Question

An undersea research chamber is spherical with an external diameter of 5.50 m . The mass of the chamber, when occupied, is 87600 kg . It is anchored to the sea bottom by a cable. The density of seawater is 1025 kg/m3.Part A What is the buoyant force on the chamber? Express your answer to three significant figures and include the appropriate units.Part B What is the tension in the cable?
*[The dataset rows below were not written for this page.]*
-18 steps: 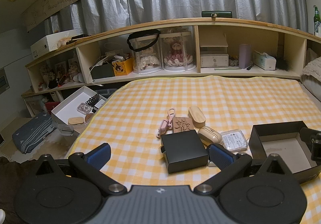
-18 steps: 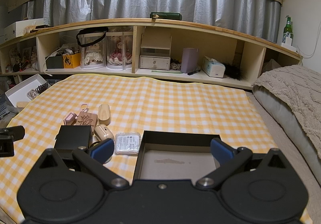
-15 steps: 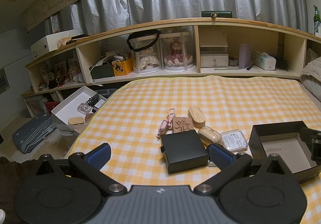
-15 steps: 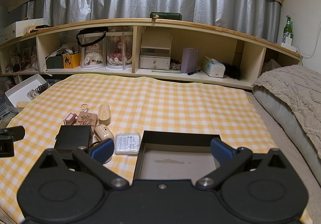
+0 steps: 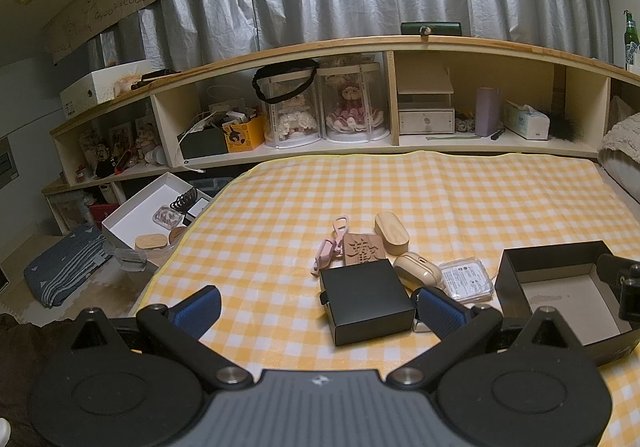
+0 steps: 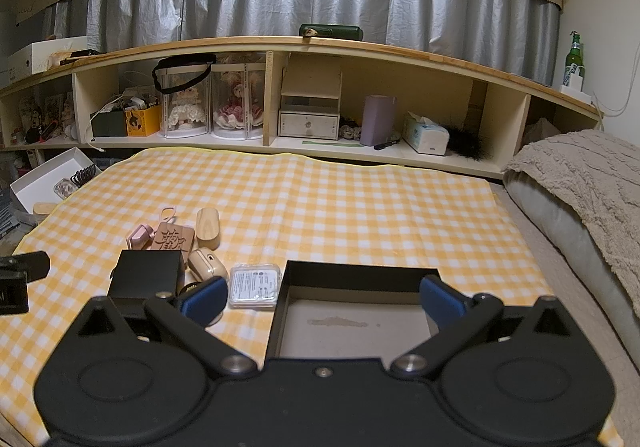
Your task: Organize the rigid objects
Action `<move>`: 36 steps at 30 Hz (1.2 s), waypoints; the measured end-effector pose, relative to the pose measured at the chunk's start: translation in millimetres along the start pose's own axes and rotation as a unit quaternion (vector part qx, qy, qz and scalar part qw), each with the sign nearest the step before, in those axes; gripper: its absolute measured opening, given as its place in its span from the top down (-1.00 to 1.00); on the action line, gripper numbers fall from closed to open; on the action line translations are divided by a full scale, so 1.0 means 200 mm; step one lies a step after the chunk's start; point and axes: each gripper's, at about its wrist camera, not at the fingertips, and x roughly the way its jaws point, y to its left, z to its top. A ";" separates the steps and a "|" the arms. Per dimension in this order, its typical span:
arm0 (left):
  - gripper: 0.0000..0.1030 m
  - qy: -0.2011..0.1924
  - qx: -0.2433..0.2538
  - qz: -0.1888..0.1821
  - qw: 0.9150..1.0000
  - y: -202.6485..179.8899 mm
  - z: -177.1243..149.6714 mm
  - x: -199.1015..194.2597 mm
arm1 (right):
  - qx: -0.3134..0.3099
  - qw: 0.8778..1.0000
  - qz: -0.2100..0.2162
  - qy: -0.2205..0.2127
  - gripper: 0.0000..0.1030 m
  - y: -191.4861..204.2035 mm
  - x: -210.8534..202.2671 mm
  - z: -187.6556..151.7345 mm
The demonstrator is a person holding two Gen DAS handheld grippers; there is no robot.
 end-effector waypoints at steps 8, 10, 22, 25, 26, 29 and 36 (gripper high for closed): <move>-1.00 0.000 0.001 -0.001 1.000 0.00 0.00 0.00 | 0.001 1.000 -0.001 0.000 -1.00 0.00 0.00 0.00; -1.00 0.000 0.001 -0.001 1.000 0.00 0.00 0.00 | 0.000 1.000 -0.001 0.000 -1.00 0.00 0.00 0.00; -1.00 -0.001 0.001 -0.002 1.000 0.00 0.00 0.00 | 0.002 1.000 -0.003 0.000 -1.00 0.00 0.00 0.00; -1.00 -0.002 0.001 -0.002 1.000 -0.01 0.01 0.00 | 0.002 1.000 -0.003 0.000 -1.00 0.00 -0.01 0.00; -1.00 -0.003 0.002 -0.002 1.000 -0.02 0.01 0.00 | 0.002 1.000 -0.003 0.000 -1.00 0.00 -0.01 0.00; -1.00 -0.009 0.004 -0.001 1.000 -0.01 0.02 -0.03 | 0.002 1.000 -0.007 -0.004 -1.00 0.00 -0.01 0.01; -1.00 -0.033 0.007 -0.011 0.999 -0.02 0.08 -0.04 | 0.008 1.000 -0.011 -0.028 -1.00 -0.03 -0.05 0.05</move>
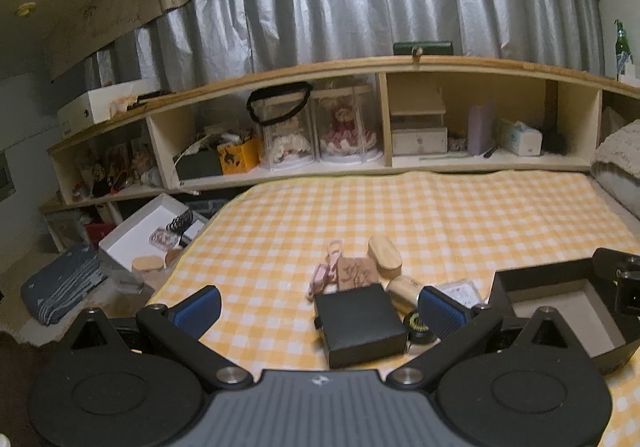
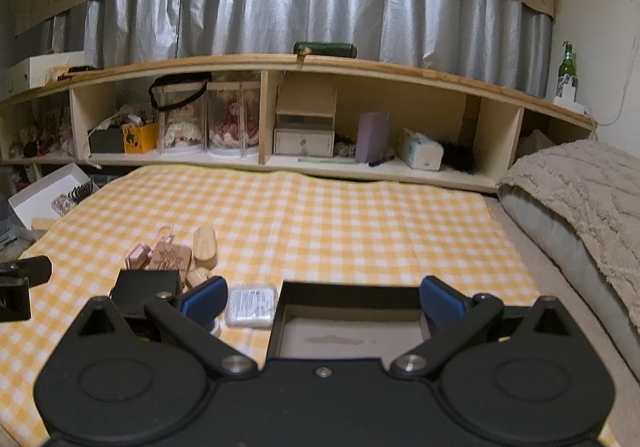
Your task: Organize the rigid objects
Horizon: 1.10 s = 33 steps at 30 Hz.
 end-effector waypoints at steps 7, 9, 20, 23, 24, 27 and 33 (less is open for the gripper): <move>-1.00 -0.035 0.008 -0.003 0.999 -0.02 0.18 0.01 | 0.008 0.999 -0.025 -0.048 -1.00 -0.07 0.00 0.13; -1.00 -0.041 0.009 -0.002 0.999 -0.03 0.22 0.03 | 0.013 0.998 -0.035 -0.057 -1.00 -0.11 0.01 0.18; -1.00 0.004 -0.025 0.017 1.000 -0.05 0.40 0.34 | 0.044 0.991 -0.126 -0.010 -1.00 -0.40 0.32 0.31; -1.00 0.027 -0.053 0.017 0.998 -0.04 0.41 0.45 | 0.064 0.986 -0.151 0.043 -1.00 -0.49 0.44 0.25; -1.00 0.034 -0.061 0.017 0.997 -0.03 0.40 0.49 | 0.077 0.983 -0.153 0.066 -1.00 -0.53 0.48 0.22; -1.00 0.054 -0.079 0.021 0.995 -0.03 0.36 0.61 | 0.100 0.977 -0.141 0.121 -1.00 -0.62 0.57 0.14; -1.00 0.085 -0.049 0.047 0.994 -0.08 0.24 0.80 | 0.153 0.958 -0.094 0.224 -0.48 -0.76 0.76 -0.05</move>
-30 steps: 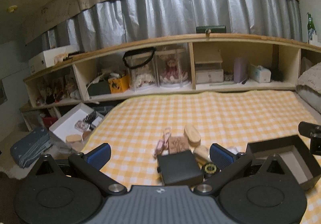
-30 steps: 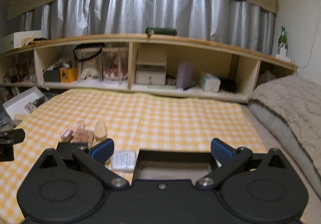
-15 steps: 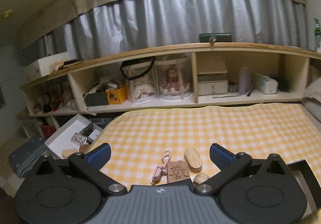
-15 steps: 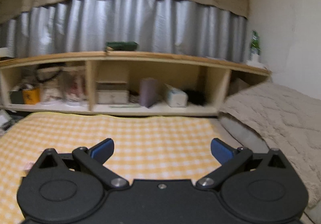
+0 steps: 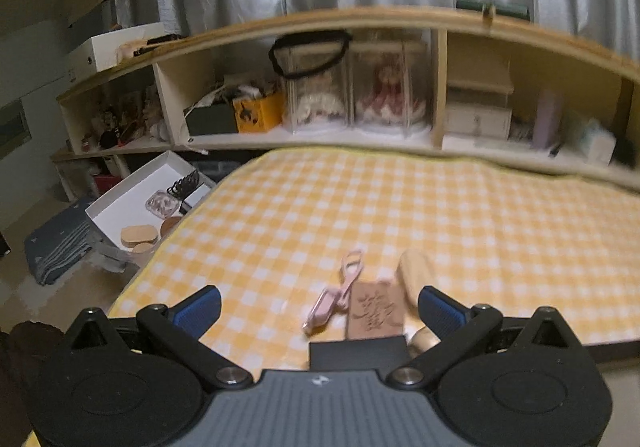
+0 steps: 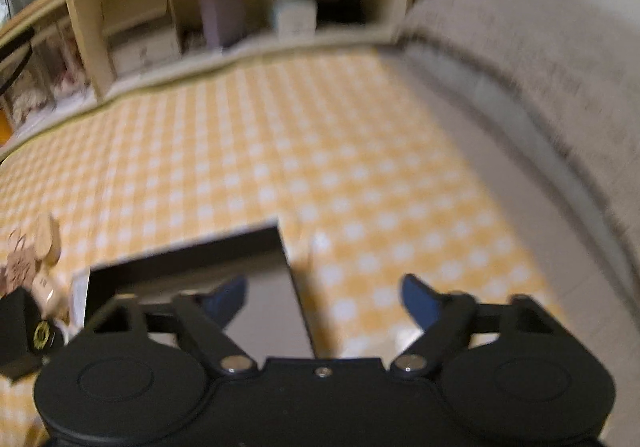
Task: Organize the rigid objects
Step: 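Lower the left gripper onto the small black box and grasp it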
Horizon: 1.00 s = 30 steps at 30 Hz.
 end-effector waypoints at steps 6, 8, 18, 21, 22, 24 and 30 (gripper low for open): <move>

Express your answer to two significant figures and include the appropriate units.

Answer 1

A)

`8.75*10^(5) N`

B)

`1.7*10^(4) N`

Step-by-step explanation:

`d` = diameter of the spherical chamber = 5.50 m

Volume of the spherical chamber is given as

`V = (4\pi ((d)/(2) )^(3))/(3)\\ V = (4(3.14) ((5.50)/(2) )^(3))/(3)\\V = 87.07 m^(3)`

`\rho` = density of the seawater = 1025 kg m⁻³

Part A)

Force of buoyancy by seawater on the chamber is given as

`F_(b) = \rho V g \\F_(b) = (1025) (87.07) (9.8)\\F_(b) = 8.75*10^(5) N`

Part B)

`T` = tension force in the cable in upward direction

`m` = mass of the chamber = 87600 kg

Weight of the chamber is given as

`F_(g) = mg \\`

Using equilibrium of force in the vertical direction, we have

`T + F_(g) = F_(b)\\T + m g = F_(b)\\T + (87600) (9.8) = 8.75*10^(5)\\T = 16520 N \\T = 1.7*10^(4) N`